EXERCISE: Produce exactly the lines starting at the one containing "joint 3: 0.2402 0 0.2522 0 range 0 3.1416" and ending at the last line of the material, with nothing added.

DATA SECTION:
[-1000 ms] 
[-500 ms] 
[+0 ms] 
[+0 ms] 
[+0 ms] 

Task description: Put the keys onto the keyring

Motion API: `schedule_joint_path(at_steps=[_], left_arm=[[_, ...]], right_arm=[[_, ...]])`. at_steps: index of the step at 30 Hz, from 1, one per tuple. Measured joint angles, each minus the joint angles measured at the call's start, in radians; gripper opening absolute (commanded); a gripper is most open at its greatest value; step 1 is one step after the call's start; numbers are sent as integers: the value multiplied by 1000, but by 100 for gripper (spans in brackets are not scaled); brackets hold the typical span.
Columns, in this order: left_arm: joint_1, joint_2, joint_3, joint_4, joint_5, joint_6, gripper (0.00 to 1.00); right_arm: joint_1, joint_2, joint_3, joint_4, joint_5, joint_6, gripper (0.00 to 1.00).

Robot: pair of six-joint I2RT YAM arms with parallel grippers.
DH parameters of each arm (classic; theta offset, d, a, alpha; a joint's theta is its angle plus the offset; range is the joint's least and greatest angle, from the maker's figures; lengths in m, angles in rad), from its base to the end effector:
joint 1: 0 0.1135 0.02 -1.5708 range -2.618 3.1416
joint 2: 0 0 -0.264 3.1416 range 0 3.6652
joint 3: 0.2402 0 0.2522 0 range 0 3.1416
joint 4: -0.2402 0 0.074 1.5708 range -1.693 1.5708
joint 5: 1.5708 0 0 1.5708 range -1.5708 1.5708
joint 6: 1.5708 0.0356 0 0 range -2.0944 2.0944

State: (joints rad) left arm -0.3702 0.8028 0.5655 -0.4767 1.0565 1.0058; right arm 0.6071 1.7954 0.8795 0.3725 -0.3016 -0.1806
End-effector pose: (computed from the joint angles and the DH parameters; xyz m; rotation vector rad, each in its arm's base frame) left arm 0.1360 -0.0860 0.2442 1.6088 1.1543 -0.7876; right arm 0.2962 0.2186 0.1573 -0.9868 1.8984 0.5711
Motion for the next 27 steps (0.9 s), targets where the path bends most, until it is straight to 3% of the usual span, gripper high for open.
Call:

THE COMPLETED TASK:
joint 3: 0.2402 0 0.2522 0 range 0 3.1416
joint 4: -0.2402 0 0.074 1.5708 range -1.693 1.5708
joint 5: 1.5708 0 0 1.5708 range -1.5708 1.5708
joint 6: 1.5708 0.0356 0 0 range -2.0944 2.0944

State: (joints rad) left arm -0.3702 0.8028 0.5655 -0.4767 1.0565 1.0058; right arm 0.6071 1.7954 0.8795 0.3725 -0.3016 -0.1806
End-effector pose: (computed from the joint angles and the DH parameters; xyz m; rotation vector rad, each in its arm's base frame) left arm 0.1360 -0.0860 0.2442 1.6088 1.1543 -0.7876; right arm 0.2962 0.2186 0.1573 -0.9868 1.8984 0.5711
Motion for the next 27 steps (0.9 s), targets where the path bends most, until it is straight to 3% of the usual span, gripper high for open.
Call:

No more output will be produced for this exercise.